Anyway, ridiculous childhood memories aside, this year I’m killing -est. That’s right. I’m not going to tell anyone she’s the greatest. She’s great. He’s not the nicest. He’s nice. So, -est (and your other guise most), the bus is hurtling by; meet the wheels.

meet the wheels

11 thoughts on “it’s all about me and that’s why I’m throwing myself in front of a hurtling object

  1. Oh I hear you. I am 36 years old, and I see all these people who are so much younger than me who are getting published and making it look easy! I am envious to the core. I feel like it will never be me. How depressing. And there are many other things to get jealous about too, but the writing thing is my biggest one.
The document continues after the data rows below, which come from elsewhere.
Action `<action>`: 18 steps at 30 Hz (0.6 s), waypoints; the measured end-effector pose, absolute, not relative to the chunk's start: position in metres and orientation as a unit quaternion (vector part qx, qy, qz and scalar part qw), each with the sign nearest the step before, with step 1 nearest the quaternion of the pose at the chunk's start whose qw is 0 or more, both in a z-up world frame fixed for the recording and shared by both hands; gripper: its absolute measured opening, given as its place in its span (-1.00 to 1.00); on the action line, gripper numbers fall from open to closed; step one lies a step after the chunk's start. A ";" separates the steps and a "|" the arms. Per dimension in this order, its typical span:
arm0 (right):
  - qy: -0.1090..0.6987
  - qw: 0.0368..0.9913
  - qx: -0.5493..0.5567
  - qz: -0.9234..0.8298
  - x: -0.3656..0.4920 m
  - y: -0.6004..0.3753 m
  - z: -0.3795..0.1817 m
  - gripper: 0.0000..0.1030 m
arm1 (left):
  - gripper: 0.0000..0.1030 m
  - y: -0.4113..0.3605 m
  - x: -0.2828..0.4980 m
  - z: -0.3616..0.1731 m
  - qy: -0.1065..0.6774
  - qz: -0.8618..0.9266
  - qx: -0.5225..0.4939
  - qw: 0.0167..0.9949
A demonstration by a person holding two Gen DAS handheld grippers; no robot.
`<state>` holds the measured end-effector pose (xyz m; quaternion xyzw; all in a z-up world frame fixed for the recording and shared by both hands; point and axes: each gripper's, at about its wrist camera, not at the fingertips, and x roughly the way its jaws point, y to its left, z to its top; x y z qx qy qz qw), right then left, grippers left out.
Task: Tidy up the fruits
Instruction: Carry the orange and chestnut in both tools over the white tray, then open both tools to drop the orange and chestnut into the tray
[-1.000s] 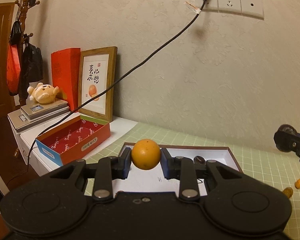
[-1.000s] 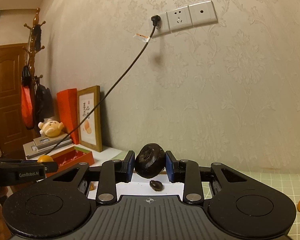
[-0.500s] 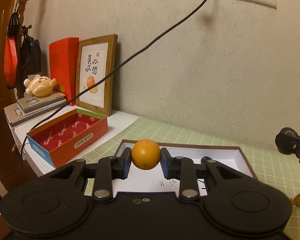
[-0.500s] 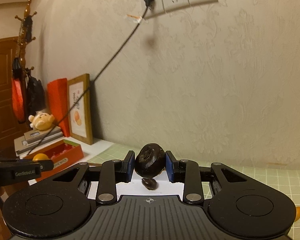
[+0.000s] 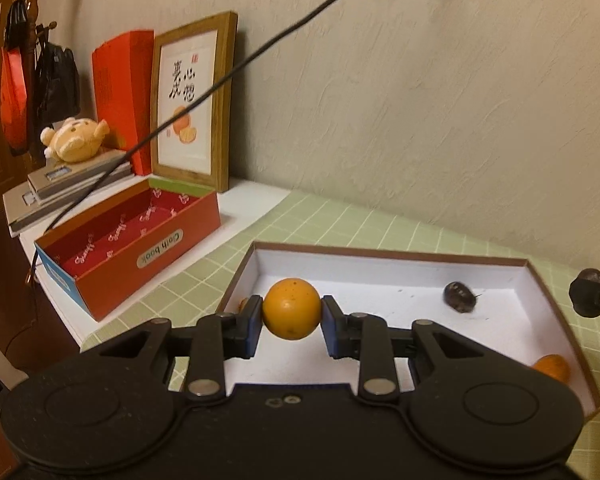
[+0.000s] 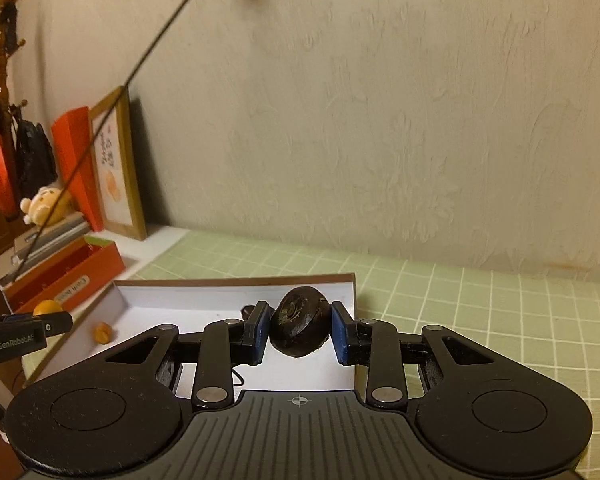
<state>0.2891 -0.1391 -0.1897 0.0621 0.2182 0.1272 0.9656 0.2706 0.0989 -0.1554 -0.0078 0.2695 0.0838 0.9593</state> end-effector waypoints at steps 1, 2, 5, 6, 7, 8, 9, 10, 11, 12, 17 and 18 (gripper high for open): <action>0.222 0.965 0.061 0.127 0.293 -0.139 -0.192 -0.36 | -0.57 0.099 0.273 -0.158 0.273 0.084 -0.007 0.958; 0.226 0.964 0.061 0.126 0.295 -0.138 -0.193 -0.36 | -0.56 0.100 0.275 -0.160 0.277 0.086 -0.005 0.957; 0.240 0.961 0.061 0.121 0.304 -0.137 -0.198 -0.36 | -0.54 0.102 0.280 -0.166 0.289 0.088 -0.007 0.953; 0.243 0.961 0.064 0.117 0.305 -0.137 -0.199 -0.36 | -0.55 0.103 0.281 -0.167 0.290 0.090 -0.008 0.953; 0.245 0.960 0.066 0.116 0.307 -0.138 -0.200 -0.36 | -0.55 0.104 0.281 -0.167 0.291 0.091 -0.006 0.952; 0.247 0.959 0.071 0.116 0.307 -0.139 -0.200 -0.36 | -0.50 0.104 0.281 -0.167 0.291 0.092 -0.006 0.952; 0.247 0.959 0.077 0.116 0.307 -0.140 -0.199 -0.36 | -0.47 0.105 0.281 -0.167 0.292 0.093 -0.007 0.952; 0.247 0.959 0.079 0.115 0.309 -0.139 -0.199 -0.35 | -0.46 0.106 0.280 -0.167 0.293 0.094 -0.009 0.951; 0.246 0.959 0.082 0.115 0.309 -0.139 -0.198 -0.35 | -0.46 0.106 0.281 -0.167 0.292 0.095 -0.009 0.952; 0.243 0.959 0.085 0.115 0.308 -0.139 -0.197 -0.35 | -0.44 0.106 0.280 -0.166 0.292 0.095 -0.010 0.952; 0.228 0.962 0.091 0.119 0.301 -0.139 -0.188 -0.13 | 0.37 0.104 0.275 -0.159 0.276 0.106 -0.004 0.955; 0.224 0.963 0.095 0.119 0.299 -0.140 -0.186 0.06 | 0.60 0.103 0.273 -0.156 0.269 0.109 -0.001 0.957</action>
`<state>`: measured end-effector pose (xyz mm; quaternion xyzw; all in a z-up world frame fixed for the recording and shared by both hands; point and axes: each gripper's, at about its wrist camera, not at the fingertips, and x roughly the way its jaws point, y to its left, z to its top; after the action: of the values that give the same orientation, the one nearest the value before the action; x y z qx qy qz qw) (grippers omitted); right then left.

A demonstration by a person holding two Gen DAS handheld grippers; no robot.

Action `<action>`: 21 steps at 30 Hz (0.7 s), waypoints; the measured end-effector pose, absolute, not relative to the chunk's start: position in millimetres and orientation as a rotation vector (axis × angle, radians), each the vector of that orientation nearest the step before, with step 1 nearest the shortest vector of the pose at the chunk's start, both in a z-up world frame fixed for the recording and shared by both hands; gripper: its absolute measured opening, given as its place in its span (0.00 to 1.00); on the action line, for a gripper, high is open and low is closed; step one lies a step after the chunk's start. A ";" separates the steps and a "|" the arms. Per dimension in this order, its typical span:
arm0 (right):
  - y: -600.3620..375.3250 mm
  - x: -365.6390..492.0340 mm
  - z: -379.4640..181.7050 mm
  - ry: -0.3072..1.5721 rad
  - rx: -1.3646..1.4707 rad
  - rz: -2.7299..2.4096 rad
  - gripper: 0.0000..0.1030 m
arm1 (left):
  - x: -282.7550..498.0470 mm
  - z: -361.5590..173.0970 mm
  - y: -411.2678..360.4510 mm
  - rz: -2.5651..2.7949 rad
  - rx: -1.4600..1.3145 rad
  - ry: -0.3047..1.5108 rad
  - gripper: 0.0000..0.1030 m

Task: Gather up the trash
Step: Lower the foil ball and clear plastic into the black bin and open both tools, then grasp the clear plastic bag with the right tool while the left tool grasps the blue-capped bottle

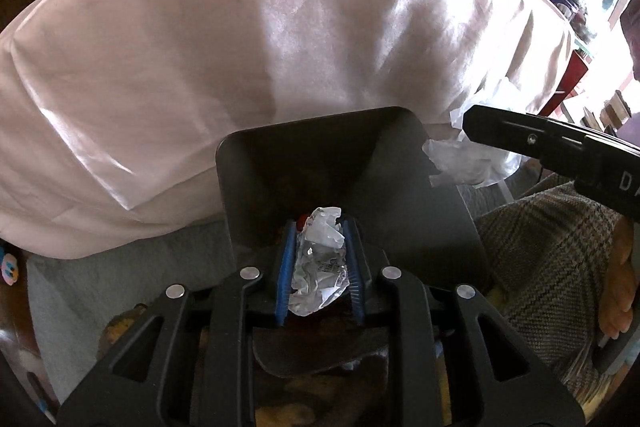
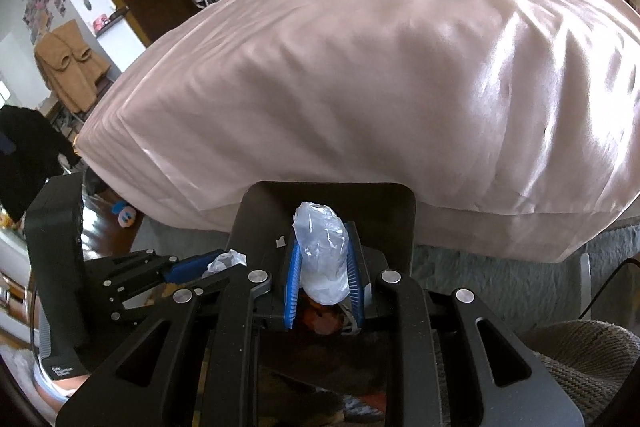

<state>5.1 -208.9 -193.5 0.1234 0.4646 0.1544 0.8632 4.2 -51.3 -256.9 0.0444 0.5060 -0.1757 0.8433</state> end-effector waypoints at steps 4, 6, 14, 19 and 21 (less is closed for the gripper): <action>-212.1 6.4 -193.9 0.975 0.269 0.305 0.46 | 6.3 -257.9 -52.9 -0.368 0.100 1.077 0.29; -214.6 6.7 -194.6 0.971 0.277 0.299 0.47 | 7.1 -256.9 -52.7 -0.354 0.107 1.075 0.40; -219.5 6.1 -194.8 0.969 0.293 0.268 0.58 | 8.8 -250.5 -45.8 -0.298 0.124 1.050 0.70; -221.9 6.1 -193.7 0.961 0.300 0.262 0.60 | 8.9 -244.1 -41.8 -0.295 0.123 1.036 0.75; -222.8 5.4 -192.8 0.954 0.302 0.263 0.60 | 8.7 -237.8 -39.7 -0.295 0.123 1.020 0.76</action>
<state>5.4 -222.8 -192.8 0.1445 0.4560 0.1256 0.8691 8.7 -39.7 -237.8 0.0588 0.4861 -0.1405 0.8605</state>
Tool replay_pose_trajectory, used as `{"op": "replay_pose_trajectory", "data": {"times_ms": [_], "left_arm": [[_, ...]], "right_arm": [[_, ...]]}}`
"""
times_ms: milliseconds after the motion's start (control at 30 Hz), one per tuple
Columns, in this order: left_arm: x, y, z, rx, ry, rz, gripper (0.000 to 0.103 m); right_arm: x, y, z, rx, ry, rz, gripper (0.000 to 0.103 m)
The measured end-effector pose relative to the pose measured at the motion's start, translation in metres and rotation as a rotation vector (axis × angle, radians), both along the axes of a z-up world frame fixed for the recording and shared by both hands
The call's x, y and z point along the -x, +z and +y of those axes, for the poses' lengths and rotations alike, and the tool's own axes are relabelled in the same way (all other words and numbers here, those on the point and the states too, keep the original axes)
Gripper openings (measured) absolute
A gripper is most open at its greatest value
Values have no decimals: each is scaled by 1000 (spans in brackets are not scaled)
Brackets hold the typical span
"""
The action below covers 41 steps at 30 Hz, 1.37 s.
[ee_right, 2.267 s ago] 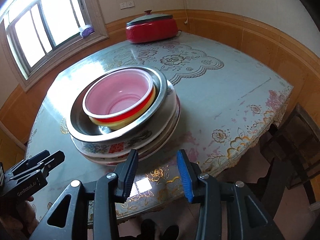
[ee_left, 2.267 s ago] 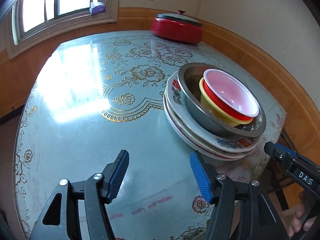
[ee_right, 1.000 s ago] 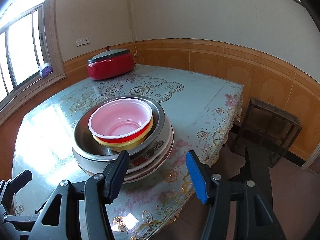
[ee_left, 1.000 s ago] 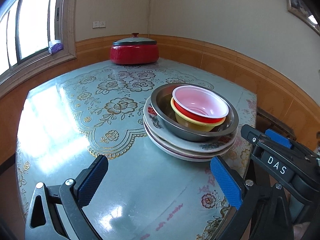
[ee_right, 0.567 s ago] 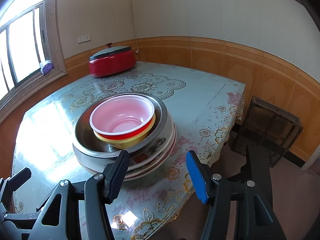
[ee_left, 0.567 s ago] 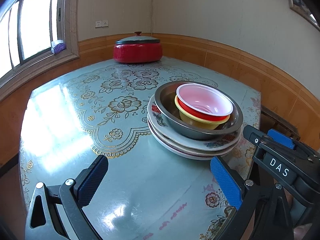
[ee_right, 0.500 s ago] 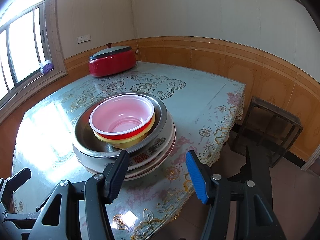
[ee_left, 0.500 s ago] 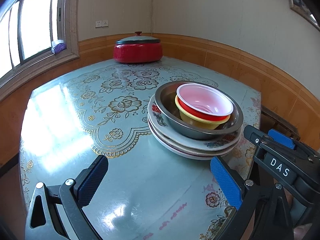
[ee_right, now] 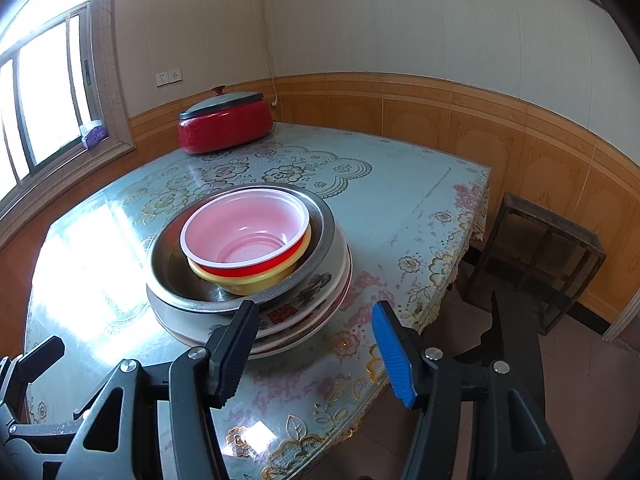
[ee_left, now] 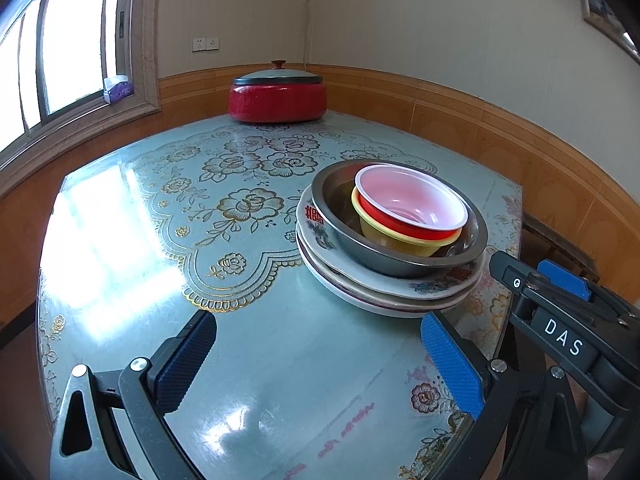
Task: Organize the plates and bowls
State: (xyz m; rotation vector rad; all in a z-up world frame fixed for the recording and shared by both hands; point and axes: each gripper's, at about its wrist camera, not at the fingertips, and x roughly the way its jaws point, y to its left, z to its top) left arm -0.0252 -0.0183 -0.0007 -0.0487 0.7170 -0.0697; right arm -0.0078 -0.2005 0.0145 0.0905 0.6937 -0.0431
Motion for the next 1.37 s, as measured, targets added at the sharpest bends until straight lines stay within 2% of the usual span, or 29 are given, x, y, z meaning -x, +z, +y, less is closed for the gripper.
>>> {"op": "replay_pose_trajectory", "data": {"times_ms": [1100,1367], "left_arm": [[0,-3,-2,-7,10,11,103],[3,-1,2,17,14,-6,103]], "right_arm": [[-2,-2,2,-3,18,9,60],[-3,0,-1,-9,29,-2,59]]}}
  2. Interesting. Maybe I will join you in killing -est, especially as I speak to the children. Unnecessary pressure, etc.

    What does “best” come, when you kill -est? Hehehe.

    Babe, you are totally B! You are so B!

  3. So much of this and pretty much any other industry is being in the right place at the right time and having the right thing. After that it all comes down to hard work. SO many of the younger authors seem to burn out faster.

    Anyways I’ve been tagged and so am tagging you
    http:betweentheticks.wordpress.com for details.

  4. I always had to be the smartest. Then I went to college and that ended that. 🙂

    Oddly, blogging and reading blogs has really helped me. I’m so happy to read and get to know so many genuinely talented people. It gives me hope for the human race to see all these people out there writing.

    As for taking my own advice, I try really hard to do it. Does that count?

  5. Marta,

    What a clever post! You have hit a nerve, we can truly see from all the comments here. As a true “jelly-belly” myself, I’m with you Babe. (This was one of those qualities early-identified by my mother…from toddlerhood as a youngest child.)

    Thanks for visiting my blog, commenting on the Eric Maisel “Van Gough Blues” interview, and staying to look around and read…taking some of the books off the shelf, as it were. It’s good to have some village wisdom, I’ve found, to provide a context of appreciation…in which I feel happy for what others offer, and continue to identify and affirm whatever it is that I have to offer.

    Your visit helps me do that, and I thank you.

    Janet Riehl
    http://www.riehlife.com

  6. You are all totally B*! I love that. I also like the me-est. Maybe that’s the -est that gets to live.

    And MPJ, of course it counts. It has to or we’re all in trouble.

  7. Creativity creates more creativity. The more creative work going on, the better it is for all of us.

    This makes sense in my mind, but I can’t come up with an explanation as my brain and fingers are not cooperating today at the computer.